I.3.5: Block Order

If there are more than two blocks, we can move through them in different ways. In analogy with linear methods such as Gauss-Seidel and Gauss-Jacobi, we distinguish cyclic and free-steering methods. We could select the block, for instance, that seems most in need of improvement. This is the greedy choice. We can pivot through the blocks in order, and start again when all blocks have been visited. Or we could go back in the reverse order after arriving at the last block. We can even choose blocks in random order, or use some other chaotic strategy.

We emphasize, however, that the methods we consider are all of the Gauss-Seidel type, i.e. as soon as we upgrade a block we use the new values in subsequent computations. We do not consider Gauss-Jordan type strategies, in which all blocks are updated independently, and then all blocks are replaced simultaneously. The latter strategy leads to fewer computations per cycle, but it will generally violate the monotonicity requirement for the loss function values.

We now give a formalization of these generalizations, due to Fiorot and Huard \citep{fiohua}. Suppose $\Delta_s$ are $p$ point-to-set mappings of $\Omega$ into $\mathcal{P}(\Omega),$ the set of all subsets of $\Omega.$ We suppose that $\omega\in\Delta_s(\omega)$ for all $s=1,\cdots,p.$ Also define $$\Gamma_s(\omega)\mathop{=}\limits^{\Delta}\hbox{argmin} \{\psi(\overline\omega)\mid\overline\omega\in\Delta_s(\omega)\}.$$ There are now two versions of the generalized block-relaxation method which are interesting.

In the free-steering version we set $$\omega^{(k+1)}\in\cup_{s=1}^p\Gamma_s(\omega^{(k)}).$$ This means that we select, from the $p$ subsets defining the possible updates, one single update before we go to the next cycle of updates.

In the cyclic method we set $$\omega^{(k+1)}\in\otimes_{s=1}^p\Gamma_s(\omega^{(k)}).$$ In a little bit more detail this means $$\begin{align*} \omega^{(k,0)}&=\omega^{(k)},\\ \omega^{(k,1)}&\in\Gamma_s(\omega^{(k,0)}),\\ \cdots&\in\cdots,\\ \omega^{(k,p)}&\in\Gamma_s(\omega^{(k,p-1)}),\\ \omega^{(k+1)}&=\omega^{(k,p)}. \end{align*}$$ Since $\omega\in\Delta_s(\omega),$ we see that, for both methods, if $\xi\in\Gamma(\omega)$ then $\psi(\xi)\leq\psi(\omega).$ This implies that Theorem \ref{T:triv} continues to apply to this generalized block relaxation method.

A simple example of the $\Delta_s$ is the following.
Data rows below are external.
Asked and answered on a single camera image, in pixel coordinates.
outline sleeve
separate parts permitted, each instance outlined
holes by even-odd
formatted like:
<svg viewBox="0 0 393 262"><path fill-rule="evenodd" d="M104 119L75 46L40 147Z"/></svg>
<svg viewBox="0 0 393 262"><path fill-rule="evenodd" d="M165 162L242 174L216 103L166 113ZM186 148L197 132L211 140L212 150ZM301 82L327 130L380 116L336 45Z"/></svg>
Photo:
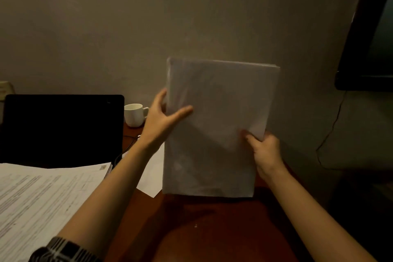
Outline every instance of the sleeve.
<svg viewBox="0 0 393 262"><path fill-rule="evenodd" d="M30 256L29 262L102 262L79 245L53 237L46 247L41 247Z"/></svg>

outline left hand
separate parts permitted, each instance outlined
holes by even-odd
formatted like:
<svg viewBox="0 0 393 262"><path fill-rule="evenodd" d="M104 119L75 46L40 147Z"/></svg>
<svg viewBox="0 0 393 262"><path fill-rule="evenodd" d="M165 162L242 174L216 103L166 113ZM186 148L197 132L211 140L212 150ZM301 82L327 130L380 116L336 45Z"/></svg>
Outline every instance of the left hand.
<svg viewBox="0 0 393 262"><path fill-rule="evenodd" d="M167 90L164 88L155 96L147 114L142 135L139 138L154 152L160 148L160 145L167 139L174 127L194 111L193 106L186 106L172 115L166 116L162 104L166 94Z"/></svg>

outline wooden desk
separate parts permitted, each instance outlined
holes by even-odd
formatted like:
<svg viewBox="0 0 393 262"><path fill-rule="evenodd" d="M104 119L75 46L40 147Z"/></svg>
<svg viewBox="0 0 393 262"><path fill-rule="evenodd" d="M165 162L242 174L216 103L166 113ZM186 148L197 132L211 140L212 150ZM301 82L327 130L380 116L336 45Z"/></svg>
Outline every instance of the wooden desk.
<svg viewBox="0 0 393 262"><path fill-rule="evenodd" d="M136 136L142 128L124 128ZM131 138L124 138L127 147ZM253 198L135 190L105 261L312 261L264 181Z"/></svg>

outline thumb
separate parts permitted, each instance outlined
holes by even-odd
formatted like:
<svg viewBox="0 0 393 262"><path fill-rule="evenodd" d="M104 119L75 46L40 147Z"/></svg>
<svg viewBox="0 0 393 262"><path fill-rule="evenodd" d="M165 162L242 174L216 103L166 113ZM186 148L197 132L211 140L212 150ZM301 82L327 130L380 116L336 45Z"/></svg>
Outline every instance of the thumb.
<svg viewBox="0 0 393 262"><path fill-rule="evenodd" d="M172 115L168 116L170 118L171 124L176 125L179 121L183 120L187 116L189 116L194 111L193 106L187 106L179 109Z"/></svg>
<svg viewBox="0 0 393 262"><path fill-rule="evenodd" d="M261 141L255 138L250 132L243 131L243 136L247 140L248 144L251 145L253 150L257 150L258 147L261 145Z"/></svg>

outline laptop lid
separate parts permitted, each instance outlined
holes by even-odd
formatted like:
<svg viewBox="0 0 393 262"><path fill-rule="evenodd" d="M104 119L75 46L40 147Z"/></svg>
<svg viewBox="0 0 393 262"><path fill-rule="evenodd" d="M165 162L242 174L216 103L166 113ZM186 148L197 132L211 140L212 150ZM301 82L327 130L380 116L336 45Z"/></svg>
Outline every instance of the laptop lid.
<svg viewBox="0 0 393 262"><path fill-rule="evenodd" d="M0 161L44 168L112 162L122 151L122 95L7 95Z"/></svg>
Suppose the $G_s$ are arbitrary mappings defined on $\Omega.$ They need not even be real-valued. Then we can set $$\Delta_s(\omega)\mathop{=}\limits^{\Delta}\{\xi\in\Omega\mid G_s(\xi)=G_s(\omega)\}.$$ Obviously $\omega\in\Delta_s(\omega)$ for this choice of $\Delta_s.$

There are some interesting special cases. If $G_s$ projects on a subspace of $\Omega,$ then $\Delta(\omega)$ is the set of all $\xi$ which project into the same point as $\omega.$ By defining the subspaces using blocks of coordinates, we recover the usual block-relaxation method discussed in the previous section. In a statistical context, in combination with the EM algorithm, functional constraints of the form $$G_s(\overline\omega)=G_s(\omega)$$ were used by Meng and Rubin \citep{menru}. They call the resulting algorithm the ECM algorithm.